Shapiro and Buchalter were informed by the contact men as to which fur
dressers, dealers, manufacturers, and union officials were not cooperating
with the combination. Then these two saw to it that their men subjected
the recalcitrant individuals to the intimidation, coercion, and violence
necessary to bringing them in line. In all, there were more than fifty
anonymous telephone threats, twelve assaults, four stench bombings, ten
explosive bombings, one kidnapping, three acid throwings, and two cases of
arson included in the special service which Buchalter and Shapiro rendered
to the two combinations. A similar program, of course, was carried on in
behalf of the Protective Fur Dressers Corporation. Shapiro and Buchalter,
as previously indicated, did not personally participate in any of these
acts but directed their operations like generals behind the scenes.
Shapiro, the cruder of the two, who has been likened by some of his
associates to a "bull in a china shop," did stumble over the scenery on
one occasion when in a discussion with Irving Potash, then secretary of
the Needle Trade Workers Industrial Union, fur department, said "Potash,
you'll have to deal with me, whether you like it or not."
The Needle Trade Workers Industrial Union was known at the time as the
left wing, while the Lamb and Rabbit Workers Union was known as the right
wing, the latter union later becoming an amalgamation of the two
organizations who employed the services of Buchalter and Shapiro. The
Needle Trade Workers Industrial Union had as its objectives (in 1932 and
1933) the complete unionization of shops of fur manufacturers, dressers,
and dyers. Naturally, some conflict was bound to arise between the
Protective and the Needle Trade Workers. Then too, the Associated Fur
Trimmers and Coat Manufacturers, Inc., advocated its members employ only
duly signed members of the American Federation of Labor, thus bringing
this Association into direct conflict with the Needle Trade Workers. The
following statement of one manufacturer reflects the terrorism that was
typical of the unrest and strife that existed at that time:
"We are fur manufacturers and employ on the average from six to eight
workers. On the fifteenth day of February, 1933, at about one o'clock, a
man walked into our place and said he was a worker and was sent to us by a
man by the name of . . . We asked him what kind of work he wants to do and
he said he was an operator. I thought it was very strange that he should
come to us at that time. He looked rather suspicious and he looked all
round the place and acted strange, but we paid no attention to him and he
walked out.
About twenty minutes or a half hour afterwards, ten strange men walked
into our place of business. One man walked straight to the telephone;
another man stood by the door in the showroom and four men walked into the
factory. We had at that time about five workers working. Another man
walked to myself and my partner with his hand in his right-hand pocket,
pointed at us as if there was a gun in it. Both myself and my partner were
at the table standing up cutting and this man said, 'put down your knives
and walk into the stock room quietly and don't make any noise' and at that
time he was pointing his hand at us, although it was in his pocket, as if
he had a gun in it. We couldn't understand, but we did as we were
instructed. Then the rest of the men went into the shop to the workers and
took from them all the tools and then they started with the tools to cut
up all the skins that they were working on. Every skin that they could see
and garments that we made were cut up into pieces and then they took some
acid and threw it upon the skins. All of this we saw them do. They even
left the bottle that contained the acid in the place.
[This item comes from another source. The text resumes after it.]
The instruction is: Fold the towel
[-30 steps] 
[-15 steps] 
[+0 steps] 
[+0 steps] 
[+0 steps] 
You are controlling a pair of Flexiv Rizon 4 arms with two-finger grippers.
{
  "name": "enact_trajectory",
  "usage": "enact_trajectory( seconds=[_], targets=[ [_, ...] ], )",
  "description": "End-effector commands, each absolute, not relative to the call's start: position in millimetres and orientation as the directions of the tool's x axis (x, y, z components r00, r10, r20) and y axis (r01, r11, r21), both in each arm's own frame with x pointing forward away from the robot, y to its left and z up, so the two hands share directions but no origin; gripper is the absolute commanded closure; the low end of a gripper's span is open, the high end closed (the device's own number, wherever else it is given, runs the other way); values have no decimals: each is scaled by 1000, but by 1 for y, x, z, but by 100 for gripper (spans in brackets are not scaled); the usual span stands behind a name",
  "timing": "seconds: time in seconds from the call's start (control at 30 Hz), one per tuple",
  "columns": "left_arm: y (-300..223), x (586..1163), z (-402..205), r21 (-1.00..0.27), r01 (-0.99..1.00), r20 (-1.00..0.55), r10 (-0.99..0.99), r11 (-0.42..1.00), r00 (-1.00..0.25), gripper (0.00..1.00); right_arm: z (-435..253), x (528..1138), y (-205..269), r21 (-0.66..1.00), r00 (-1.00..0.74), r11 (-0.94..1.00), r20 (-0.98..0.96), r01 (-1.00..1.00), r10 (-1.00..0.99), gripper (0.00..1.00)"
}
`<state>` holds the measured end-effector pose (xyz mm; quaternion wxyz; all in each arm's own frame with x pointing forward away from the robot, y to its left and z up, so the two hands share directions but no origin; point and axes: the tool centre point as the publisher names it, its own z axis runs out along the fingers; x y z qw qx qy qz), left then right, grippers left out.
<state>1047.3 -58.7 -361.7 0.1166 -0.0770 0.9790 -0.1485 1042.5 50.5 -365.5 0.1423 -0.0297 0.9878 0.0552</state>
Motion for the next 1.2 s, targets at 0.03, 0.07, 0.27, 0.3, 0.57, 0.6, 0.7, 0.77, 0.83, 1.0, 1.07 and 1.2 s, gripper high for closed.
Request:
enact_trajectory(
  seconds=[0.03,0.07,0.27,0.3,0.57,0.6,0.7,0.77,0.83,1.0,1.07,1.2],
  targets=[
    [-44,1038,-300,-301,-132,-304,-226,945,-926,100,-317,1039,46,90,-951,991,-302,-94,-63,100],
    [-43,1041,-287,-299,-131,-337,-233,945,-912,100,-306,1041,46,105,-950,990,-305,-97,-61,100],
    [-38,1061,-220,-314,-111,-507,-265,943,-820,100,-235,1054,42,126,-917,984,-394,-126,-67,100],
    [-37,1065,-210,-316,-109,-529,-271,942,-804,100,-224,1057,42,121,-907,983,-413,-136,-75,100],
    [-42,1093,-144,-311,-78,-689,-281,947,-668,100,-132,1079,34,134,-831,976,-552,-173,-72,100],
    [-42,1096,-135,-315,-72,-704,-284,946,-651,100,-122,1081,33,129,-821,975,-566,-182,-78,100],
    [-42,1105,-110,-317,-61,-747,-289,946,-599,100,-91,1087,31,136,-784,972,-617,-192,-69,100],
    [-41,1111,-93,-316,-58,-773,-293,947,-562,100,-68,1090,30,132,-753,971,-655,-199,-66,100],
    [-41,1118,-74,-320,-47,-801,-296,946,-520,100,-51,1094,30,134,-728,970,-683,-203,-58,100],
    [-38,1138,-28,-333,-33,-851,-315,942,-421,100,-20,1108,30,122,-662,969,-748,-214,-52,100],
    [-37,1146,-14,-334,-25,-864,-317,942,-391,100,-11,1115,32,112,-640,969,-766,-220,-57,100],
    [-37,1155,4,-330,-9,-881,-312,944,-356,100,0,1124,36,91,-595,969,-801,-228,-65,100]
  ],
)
The workers were chased in with us into a stockroom and this man with,
presumably, a gun in his pocket, said 'you better stay quiet and not make
any noise if you know what's good for you,' and he said 'remember not to
say anything about what we did here, for if you should recognize us and
point us out at any time, we will come up and finish you.' After they
destroyed everything in our place, the leader ordered his fellows to walk
towards the stairs and he told us to stay quietly for about five minutes
until they got away, for if we did not, they would come up and hammer us
to pieces and he said, 'if you say anything, you know what is waiting for
you' and then he went away."
". . . I got in touch with the Communist leader and I asked him what he
meant by sending people to destroy my merchandise. He came up to see me
about four days after that and he said he was sorry that it was done but
that he was in court and didn't know anything about it. I told him that
this is a dastardly thing for him to do and I am not going to keep quiet
about it and he said, 'if you do have any of the union people arrested,
you will have the union around your neck.' I told him that the union
people did not do that but it was a lot of gangsters with guns and knives
and that I certainly could not afford to lose the damage that they have
done. I asked him what his reason was to send such people up to me. What
did I do to have him send such gangsters to my place and all he said was
that 'if you are quiet about it, they won't come again and you will be
able to work in peace.' He said he was going to make good for the
machinery and merchandise but they never did.
I did nothing to justify the workers or any gangsters to come up and
destroy my place. The gangsters that visited me, I am sure, are not fur
workers. They looked and acted just like a lot of gangsters. Every machine
was broken, so that we couldn't work and every piece of merchandise was
cut up and acid spilled on it."
The following incident is also typical of the operations of the
Protective. This incident has also been summarized in the press. Mr.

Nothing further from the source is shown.